Я все так аккуратно складывала, когда мы собирались в путешествие! Я так скрупулезно его планировала. Это впервые Сафие заграницей. Мы с дочкой так сильно мечтали о Риме! Дальше по плану были Венеция и Гардаленд. Куча фотографий, впечатлений и огромный кусок одного на двоих счастья.

И что теперь? Я жму на крышку всем телом, понимаю, что так чемодан не застегнется, и тону в ужасе.

Всё против меня, а ведь нужно бежать! Срочно домой!

Я уже купила новые билеты. Самолет сегодня в семь. К черту выброшенные на ветер деньги. К черту нарушенные планы. К черту всё! Мысли только о том, что здесь теперь небезопасно.

Чувствую себя воровкой. Преступницей. Щеки до сих пор жжет стыд. Сердце опять кровоточит. Хотя мне казалось, что я давно всё пережила. Отпустила. Смирилась.

Но стоило увидеть Айдара — заново умерла. Окунулась с головой в прошлое и не могу вынырнуть.

Пять лет назад этому мужчине меня отдал отец. Наказывал так за то, что посмела связаться с парнем не из нашей общины и не нашей веры. Сначала я думала, что Айдар сделает меня своей силой, не воспринимала его, ненавидела, потом оказалось, что он мой спаситель. Мы жили с мужем, как соседи. Потом я влюбилась. Потом влюбился он…

Мы почти смогли построить настоящую семью, но все испортило ужасное стечение обстоятельств. Ну и мои действия, конечно.

С себя вину я не снимаю.

К тому времени, когда я согласилась поучаствовать в отстранении моего мужа от должности областного прокурора, я уже хорошо его знала, как амбициозного, решительного, бесстрашного… Я его таким уже любила. Но мне нужно было спасти его и своего брата. Поэтому я разрушила его карьеру. Уничтожила кропотливо возводимый песочный замок справедливости. Позволила надеть на него наручники и заточить.

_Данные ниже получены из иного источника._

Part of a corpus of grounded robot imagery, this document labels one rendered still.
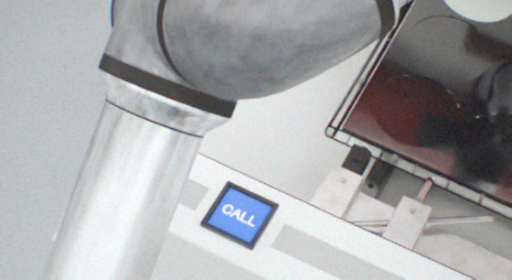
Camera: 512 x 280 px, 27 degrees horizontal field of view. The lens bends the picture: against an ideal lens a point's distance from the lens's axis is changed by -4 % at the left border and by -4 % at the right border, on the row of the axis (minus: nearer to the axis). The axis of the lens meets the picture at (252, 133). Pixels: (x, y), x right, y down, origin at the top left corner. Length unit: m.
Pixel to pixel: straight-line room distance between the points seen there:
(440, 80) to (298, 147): 0.18
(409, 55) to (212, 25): 0.56
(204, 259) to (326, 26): 0.37
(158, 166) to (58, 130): 1.46
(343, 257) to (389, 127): 0.22
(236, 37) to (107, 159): 0.17
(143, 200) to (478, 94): 0.52
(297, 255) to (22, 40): 1.53
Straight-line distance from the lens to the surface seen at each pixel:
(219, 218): 1.05
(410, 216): 1.15
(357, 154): 1.18
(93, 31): 2.49
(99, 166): 0.87
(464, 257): 1.16
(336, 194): 1.15
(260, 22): 0.75
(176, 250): 1.07
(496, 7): 1.37
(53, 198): 2.23
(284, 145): 1.28
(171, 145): 0.86
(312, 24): 0.75
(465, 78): 1.28
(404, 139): 1.21
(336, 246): 1.05
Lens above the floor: 1.85
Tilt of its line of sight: 53 degrees down
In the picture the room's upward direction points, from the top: 6 degrees clockwise

Мне до сих пор кажется, что иначе поступить я просто не смогла бы, только и бремя ответственности за свои действия нести мне очень сложно.

Снова раскрываю чемодан и, смирившись, выбрасываю вещи обратно на кровать. Придется складывать.

Бросаю быстрый взгляд на Сафи. Дочка сложила ноги по-турецки. Смотрит на свою ручку и крутит разные конфигурации из пальцев. Сопит тихо и шепчет. «Три»… «Четыре»… «Пять»…

Вскидывает взгляд на меня, и щеки снова шпарит стыдом. Даже перед собственным ребенком стыдно! Перед ней, наверное, особенно.

— Мамочка, но мне же не три…

Она разводит в сторону руки и пожимает плечами.

Не поняла. Растерялась.

А я не знаю, что сказать.

Я ей столько всего наврала… И как нам с этим жить?

Я никогда не хотела стать матерью, лишающей собственного ребенка отца. Но что мне было делать, если он не захотел меня слушать? Если пообещал уничтожить при первой же встрече?

Мне было сказано провалиться сквозь землю. Я и провалилась. А потом ждала там… Под землей…

Долго, на самом деле. Слишком долго.

Так долго, что сейчас пугаться уже поздно. Я приняла решение, за которое нужно нести ответственность. Я делала это все пять лет. Буду делать дальше.

Беру себя в руки и начинаю складывать вещи аккуратно.

Думаю: а с чего я решила, что он тут же бросится нас искать? С чего решила, что вообще бросится?

Какое-то время я следила за его жизнью. Мне важно было, чтобы он оказался на свободе. Потом — чтобы был жив и здоров. Это всё длилось до момента, когда я нашла в себе силы признаться: он меня не простит. И искать уже не будет. Ждать бессмысленно.